Allegations of misusing $30 million in corporate funds have been dropped just days away from the first hearing.

The Federal Court action taken by US car giant Jeep against two of its former Australian bosses - for allegedly misusing $30 million in company funds - has been dropped just days before the first hearing, avoiding a public slanging match.

Last year Fiat Chrysler Automobiles - the parent company of Jeep - launched Federal Court action against Clyde Campbell, who ran the company from October 2010 to May 2013, and his successor Veronica Johns, who was in charge until December 2014.

Both executives oversaw record sales for the brand during their tenure, but documents filed in the Federal Court in May 2015 claimed the bosses spent company funds on lavish corporate events and “uncommercial” sponsorship deals, including handing out free loan cars to “brand ambassadors” such as model Jesinta Campbell, cricket legend Shane Warne, and soccer star Harry Kewell.

In his defence, lawyers for Mr Campbell said the corporate spending was approved by “the highest levels of management”.

However, the court action has now ended suddenly, with a brief statement being issued by Jeep: “The parties to the FCA Australia v Clyde Campbell legal proceeding have agreed to a settlement without admission of liability of any party. The terms of the settlement are both confidential and mutually acceptable.”

The spokeswoman for Jeep, Lucy McLellan, told News Corp Australia that she “cannot comment beyond the statement agreed to by all parties”.

It is not known what the terms of the settlement include, but News Corp Australia understands there will be no action taken against either of the former bosses, or Mr Campbell’s wife, Simone, who was also named in the statement of claim filed by Jeep in the Federal Court.

In the months leading up to the first hearing due in late September, Jeep had watered down or removed the majority of allegations against its former bosses and associates. The whole case has now been dropped.

News Corp Australia understands earlier this year Jeep had to pay compensation to Harry Kewell after breaking a multi-million-dollar sponsorship deal arranged by the former bosses.
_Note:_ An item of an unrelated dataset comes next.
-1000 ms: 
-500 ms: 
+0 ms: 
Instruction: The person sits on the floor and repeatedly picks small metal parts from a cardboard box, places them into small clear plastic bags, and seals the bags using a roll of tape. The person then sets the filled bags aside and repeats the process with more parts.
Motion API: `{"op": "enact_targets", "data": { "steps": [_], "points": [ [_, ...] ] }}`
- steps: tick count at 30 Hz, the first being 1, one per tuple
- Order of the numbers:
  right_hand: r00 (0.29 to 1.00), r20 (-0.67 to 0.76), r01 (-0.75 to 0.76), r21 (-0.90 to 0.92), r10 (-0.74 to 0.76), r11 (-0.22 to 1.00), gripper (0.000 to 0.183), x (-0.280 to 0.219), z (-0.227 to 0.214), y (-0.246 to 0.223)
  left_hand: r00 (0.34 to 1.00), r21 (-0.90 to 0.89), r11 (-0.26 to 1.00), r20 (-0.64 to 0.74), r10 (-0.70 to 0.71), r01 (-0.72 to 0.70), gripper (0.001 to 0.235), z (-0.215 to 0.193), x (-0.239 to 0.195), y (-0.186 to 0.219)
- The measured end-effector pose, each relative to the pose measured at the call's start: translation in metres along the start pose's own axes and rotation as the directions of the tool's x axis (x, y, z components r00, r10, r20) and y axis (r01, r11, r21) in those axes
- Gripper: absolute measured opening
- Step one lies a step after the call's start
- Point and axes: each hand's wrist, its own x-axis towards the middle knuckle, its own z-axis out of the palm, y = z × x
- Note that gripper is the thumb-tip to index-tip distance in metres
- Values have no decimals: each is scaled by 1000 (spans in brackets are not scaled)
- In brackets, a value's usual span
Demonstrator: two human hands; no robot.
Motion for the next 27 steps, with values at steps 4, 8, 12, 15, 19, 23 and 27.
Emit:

It has been a turbulent two years for Jeep, not only because of the court action and several high profile “viral” YouTube videos produced by customers complaining about the poor quality of its cars.

Sales across Jeep and its associated brands - including Alfa Romeo, Fiat and Chrysler - have hit new lows, down by a staggering 50 per cent, despite two years in a row of record new-car sales in Australia.

The US car maker says price rises driven by currency pressure contributed to the massive sales slowdown - however most other brands also affected by foreign currency movements have posted significant sales gains over the same period.

Jeep recently appointed a new boss, an American-born executive who has worked in the US and overseas for much of his career, Steve Zanlunghi, to oversee local operations.

Mr Zanlunghi replaced American Pat Dougherty, a former high-ranking spare parts expert within the company, who left his Melbourne posting early, after launching the costly legal action against his predecessors within months of his arrival.

Mr Dougherty was appointed as the boss of Jeep Australia in December 2014 on a three-year contract, but it was cut short of the two-year mark in the wake of a dramatic sales slide.

News Corp Australia has approached representatives for former bosses Clyde Campbell and Veronica Johns for comment.